Challenges of Globalization 4.0
- Political crisis and Global level conflict: Globalization 4.0 could, like preceding waves of globalization, have mixed results e.g. even though countries are globally connected political crisis and global level conflict have also increased.
- Economic exclusion: Economic opportunities will be uncertain, many may not have the skills needed for the jobs of the future. If countries and communities are not fully prepared for Globalization 4.0, problems may exacerbate.
- Income Inequality: Negative effects of globalization have a disproportionate impact on already marginalized populations. Globalization 4.0 may increase income inequality even if it can create more wealth.
- Human Resource: Countries like India, if do not step up to meet the skill requirements of globalisation 4.0, may already be staring at demographic disaster, given its huge population and low employment generation.
- Unintended consequences: Globalization 4.0 in conjunction with Industry 4.0 will produce many unintended consequences which may not be foreseeable for now and for which world is vastly unprepared the ethical, legal, environmental concerns are yet to be seen for which no framework has been laid out.
- Infrastructural challenges: Apart from skilling, India also needs to set up required infrastructure and technology to harness the advantages of globalization 4.0.
- Challenges for Developing countries:
- The European continent, North America and some Asian countries have been able to take advantage of the industrial revolution and globalization, while many African, Latin American and some Asian countries failed to benefit as much.
- Globalization 4.0 will create additional challenges many African and Asian nations which were already excluded from the benefits of earlier waves of globalization.

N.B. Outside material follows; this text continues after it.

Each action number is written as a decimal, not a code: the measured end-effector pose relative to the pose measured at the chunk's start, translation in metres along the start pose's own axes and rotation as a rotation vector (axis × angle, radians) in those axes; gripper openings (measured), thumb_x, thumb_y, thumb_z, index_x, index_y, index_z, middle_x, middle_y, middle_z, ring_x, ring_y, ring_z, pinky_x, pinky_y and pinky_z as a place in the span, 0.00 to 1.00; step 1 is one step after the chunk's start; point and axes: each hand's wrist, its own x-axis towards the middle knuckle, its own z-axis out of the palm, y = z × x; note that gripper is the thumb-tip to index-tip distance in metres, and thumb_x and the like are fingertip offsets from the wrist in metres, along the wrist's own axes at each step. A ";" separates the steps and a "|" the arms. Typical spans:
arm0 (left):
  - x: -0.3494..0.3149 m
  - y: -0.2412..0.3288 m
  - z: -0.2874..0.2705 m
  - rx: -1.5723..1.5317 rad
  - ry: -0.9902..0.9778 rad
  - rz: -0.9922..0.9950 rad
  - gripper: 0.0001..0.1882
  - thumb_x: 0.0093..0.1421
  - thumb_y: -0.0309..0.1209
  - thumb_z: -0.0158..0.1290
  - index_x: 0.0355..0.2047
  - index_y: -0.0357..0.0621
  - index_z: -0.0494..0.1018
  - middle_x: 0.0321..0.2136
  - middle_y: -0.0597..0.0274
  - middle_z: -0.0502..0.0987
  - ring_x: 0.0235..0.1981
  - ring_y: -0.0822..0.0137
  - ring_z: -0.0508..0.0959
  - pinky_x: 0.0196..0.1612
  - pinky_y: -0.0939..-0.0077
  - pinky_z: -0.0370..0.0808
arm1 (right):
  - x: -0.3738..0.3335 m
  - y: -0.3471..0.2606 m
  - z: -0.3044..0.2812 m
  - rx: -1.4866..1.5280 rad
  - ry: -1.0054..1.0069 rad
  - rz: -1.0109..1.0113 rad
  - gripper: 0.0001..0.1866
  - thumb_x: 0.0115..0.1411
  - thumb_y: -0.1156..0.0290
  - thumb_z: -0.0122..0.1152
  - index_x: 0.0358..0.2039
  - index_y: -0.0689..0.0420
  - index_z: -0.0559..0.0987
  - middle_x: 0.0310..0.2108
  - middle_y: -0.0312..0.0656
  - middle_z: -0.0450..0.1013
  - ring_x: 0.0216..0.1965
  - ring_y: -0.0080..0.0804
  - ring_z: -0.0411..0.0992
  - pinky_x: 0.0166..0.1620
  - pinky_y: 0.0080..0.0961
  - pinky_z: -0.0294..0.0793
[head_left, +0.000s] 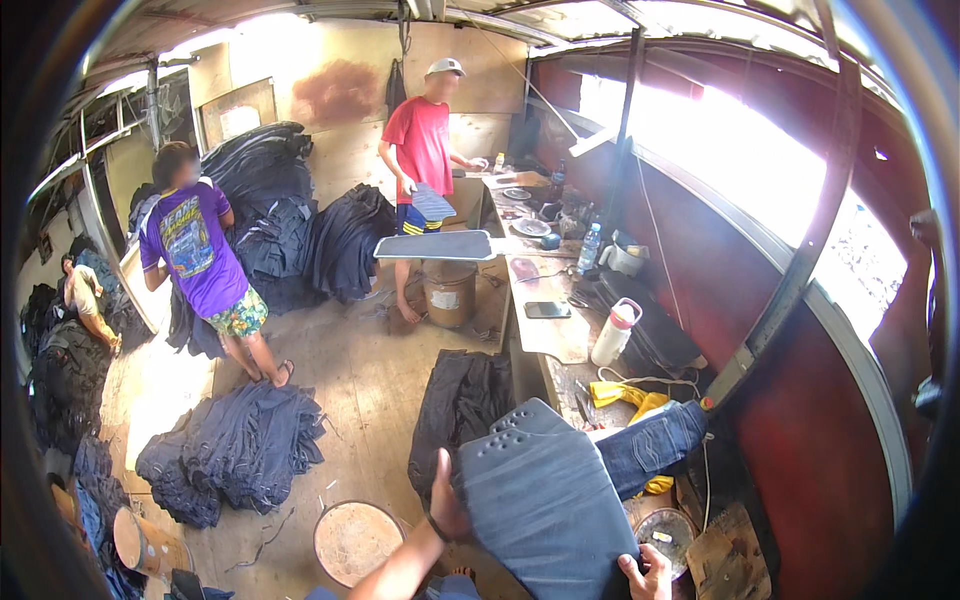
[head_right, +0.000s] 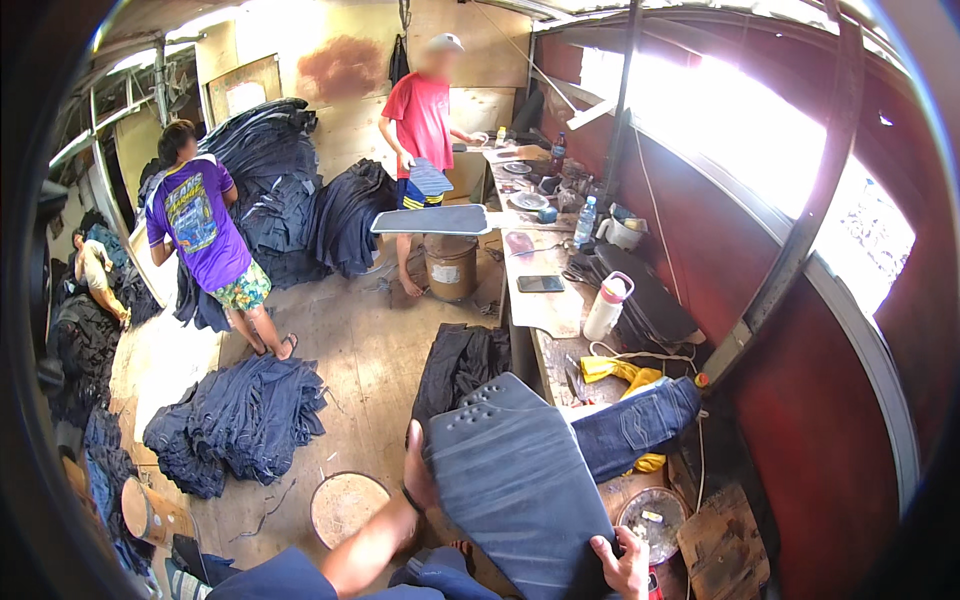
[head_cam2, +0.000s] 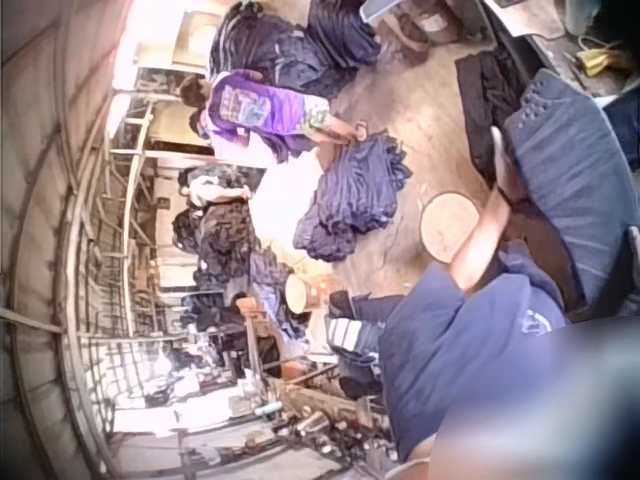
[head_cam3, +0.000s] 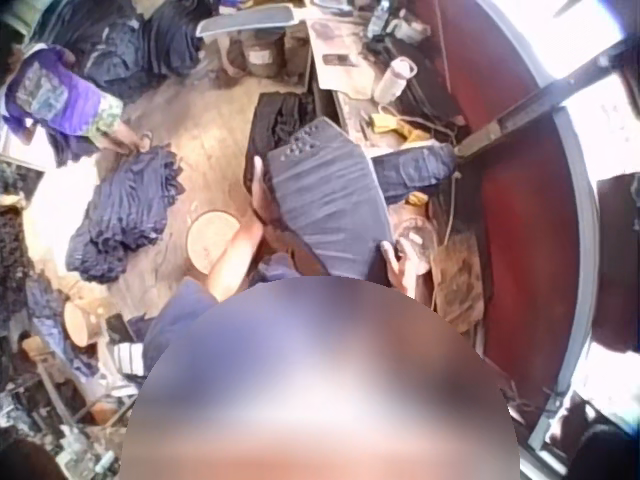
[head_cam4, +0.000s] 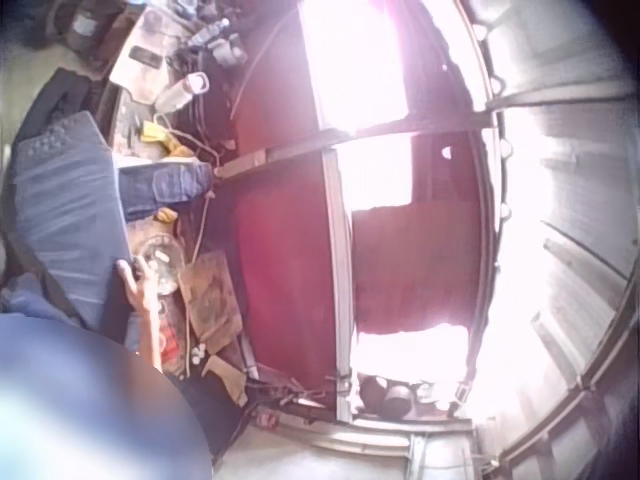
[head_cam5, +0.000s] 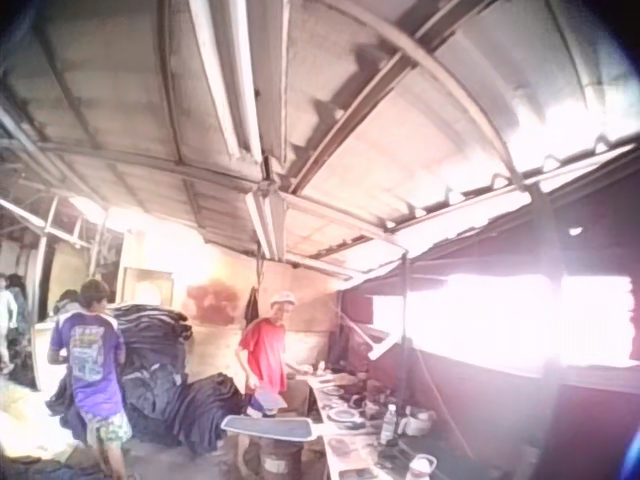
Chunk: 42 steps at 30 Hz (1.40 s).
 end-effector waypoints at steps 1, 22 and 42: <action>-0.008 -0.010 -0.001 -0.105 -0.016 -0.112 0.62 0.56 0.83 0.36 0.73 0.43 0.58 0.72 0.49 0.61 0.71 0.48 0.63 0.72 0.44 0.56 | 0.009 0.001 0.009 0.001 0.007 0.012 0.17 0.66 0.63 0.68 0.28 0.60 0.73 0.21 0.39 0.64 0.25 0.30 0.62 0.32 0.29 0.66; 0.015 -0.007 -0.073 0.164 0.299 0.235 0.20 0.70 0.39 0.59 0.55 0.42 0.74 0.51 0.60 0.80 0.50 0.63 0.81 0.56 0.61 0.79 | 0.085 0.022 0.097 0.319 0.095 0.202 0.14 0.69 0.63 0.66 0.38 0.59 0.73 0.25 0.30 0.72 0.27 0.14 0.62 0.30 0.18 0.61; 0.016 0.064 -0.123 0.466 0.428 0.340 0.18 0.67 0.31 0.62 0.53 0.34 0.76 0.48 0.58 0.82 0.52 0.67 0.81 0.58 0.71 0.75 | 0.078 0.045 0.075 0.308 0.279 0.242 0.14 0.68 0.62 0.67 0.35 0.56 0.72 0.22 0.22 0.64 0.23 0.10 0.56 0.26 0.17 0.50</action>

- Invest in strengthening local and regional economies: We should proactively build resilient local and regional systems that can participate in the next wave of globalization, making sure regions have the right mix of education, employment and infrastructure to create and sustain jobs locally.

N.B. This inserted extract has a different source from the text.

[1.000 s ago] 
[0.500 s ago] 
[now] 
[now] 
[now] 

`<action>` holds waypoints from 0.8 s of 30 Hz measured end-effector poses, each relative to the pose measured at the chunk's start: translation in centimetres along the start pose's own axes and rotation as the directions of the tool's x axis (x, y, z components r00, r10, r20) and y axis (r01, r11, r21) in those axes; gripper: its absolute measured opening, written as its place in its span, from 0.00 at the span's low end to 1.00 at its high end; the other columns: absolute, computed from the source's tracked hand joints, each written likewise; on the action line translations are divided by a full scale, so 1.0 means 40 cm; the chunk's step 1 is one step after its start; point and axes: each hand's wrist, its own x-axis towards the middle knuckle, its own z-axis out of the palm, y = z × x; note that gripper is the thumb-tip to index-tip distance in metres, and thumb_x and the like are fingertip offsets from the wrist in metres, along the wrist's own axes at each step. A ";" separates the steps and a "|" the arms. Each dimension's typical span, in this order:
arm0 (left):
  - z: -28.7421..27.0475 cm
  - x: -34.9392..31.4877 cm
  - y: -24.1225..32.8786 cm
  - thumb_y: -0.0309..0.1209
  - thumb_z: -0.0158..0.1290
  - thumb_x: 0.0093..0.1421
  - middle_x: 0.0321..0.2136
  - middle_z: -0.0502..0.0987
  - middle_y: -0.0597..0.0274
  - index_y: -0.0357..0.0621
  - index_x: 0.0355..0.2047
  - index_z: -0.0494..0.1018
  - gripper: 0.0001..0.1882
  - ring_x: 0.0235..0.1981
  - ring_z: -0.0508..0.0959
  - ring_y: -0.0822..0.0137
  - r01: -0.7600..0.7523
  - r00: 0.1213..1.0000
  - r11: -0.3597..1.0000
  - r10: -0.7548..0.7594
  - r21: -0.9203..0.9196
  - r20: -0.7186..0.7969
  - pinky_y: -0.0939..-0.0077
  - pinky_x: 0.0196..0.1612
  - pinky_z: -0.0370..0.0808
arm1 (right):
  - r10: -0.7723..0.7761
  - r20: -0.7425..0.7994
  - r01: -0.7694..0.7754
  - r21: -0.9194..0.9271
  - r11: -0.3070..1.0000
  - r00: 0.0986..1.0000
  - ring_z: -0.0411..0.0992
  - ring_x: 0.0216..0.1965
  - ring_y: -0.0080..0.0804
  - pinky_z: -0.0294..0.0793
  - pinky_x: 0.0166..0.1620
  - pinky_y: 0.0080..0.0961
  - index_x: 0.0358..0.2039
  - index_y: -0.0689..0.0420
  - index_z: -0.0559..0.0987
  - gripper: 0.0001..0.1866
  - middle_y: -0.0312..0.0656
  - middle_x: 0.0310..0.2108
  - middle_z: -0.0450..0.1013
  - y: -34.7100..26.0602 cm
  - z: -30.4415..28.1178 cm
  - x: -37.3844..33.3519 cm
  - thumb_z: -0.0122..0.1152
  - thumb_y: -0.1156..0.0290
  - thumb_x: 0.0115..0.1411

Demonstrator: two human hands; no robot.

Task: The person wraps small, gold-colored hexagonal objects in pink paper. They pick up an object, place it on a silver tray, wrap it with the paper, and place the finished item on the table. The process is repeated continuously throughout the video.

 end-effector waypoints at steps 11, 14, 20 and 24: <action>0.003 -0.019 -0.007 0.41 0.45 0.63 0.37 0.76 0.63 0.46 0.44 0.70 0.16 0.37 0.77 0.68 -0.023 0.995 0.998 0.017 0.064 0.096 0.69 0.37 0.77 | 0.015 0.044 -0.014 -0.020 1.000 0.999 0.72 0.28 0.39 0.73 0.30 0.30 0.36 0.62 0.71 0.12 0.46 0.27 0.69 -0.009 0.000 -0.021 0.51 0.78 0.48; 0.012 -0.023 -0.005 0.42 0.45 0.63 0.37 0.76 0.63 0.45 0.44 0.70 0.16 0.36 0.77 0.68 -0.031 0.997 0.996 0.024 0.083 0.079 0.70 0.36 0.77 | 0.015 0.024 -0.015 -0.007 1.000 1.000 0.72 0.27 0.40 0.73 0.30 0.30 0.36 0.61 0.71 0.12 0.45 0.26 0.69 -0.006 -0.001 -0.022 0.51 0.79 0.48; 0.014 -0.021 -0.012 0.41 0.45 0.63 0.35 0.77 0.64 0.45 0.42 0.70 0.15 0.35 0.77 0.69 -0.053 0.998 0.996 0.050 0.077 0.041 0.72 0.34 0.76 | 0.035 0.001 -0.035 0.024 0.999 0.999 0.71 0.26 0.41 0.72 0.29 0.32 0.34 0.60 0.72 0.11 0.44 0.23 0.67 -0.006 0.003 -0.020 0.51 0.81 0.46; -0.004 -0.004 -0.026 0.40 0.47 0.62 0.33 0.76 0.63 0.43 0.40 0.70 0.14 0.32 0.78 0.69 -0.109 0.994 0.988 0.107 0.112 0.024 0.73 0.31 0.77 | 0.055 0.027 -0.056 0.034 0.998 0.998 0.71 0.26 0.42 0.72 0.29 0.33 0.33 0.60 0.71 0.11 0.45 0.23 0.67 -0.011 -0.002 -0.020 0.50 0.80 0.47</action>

- Prioritizing sustainability and Inclusiveness: The need of the hour is to design a blueprint from the ground up that can capitalize on new opportunities while prioritizing sustainability and inclusiveness more than ever before.
- Focus on the most vulnerable populations: Global and local institutions need to advance both universal and targeted strategies to improve outcomes for everyone ensuring vulnerable population is not left out.
- Stop climate change: The challenges of Globalization 4.0 will be compounded if resources that could be put towards strengthening local economies and education are diverted to mitigate climate change. Thus climate change needs to be dealt at global level.
- Promote Innovation in educational institution and education curriculum:
- By 2022, at least 54% of employees globally will require re- and up-skilling.
- Not only do we need to support people in getting the training they need for jobs in the next five years, but we need to prepare young students with the skills to adapt to the types of jobs we will need in the next 20 years.
- New Zealand is implementing a national technology curriculum to teach students to be digital creators, as well as consumers.
- Engagement and imagination: The task of dealing with challenges of Globalization 4.0 requires two things of the international community: wider engagement, participation and heightened imagination.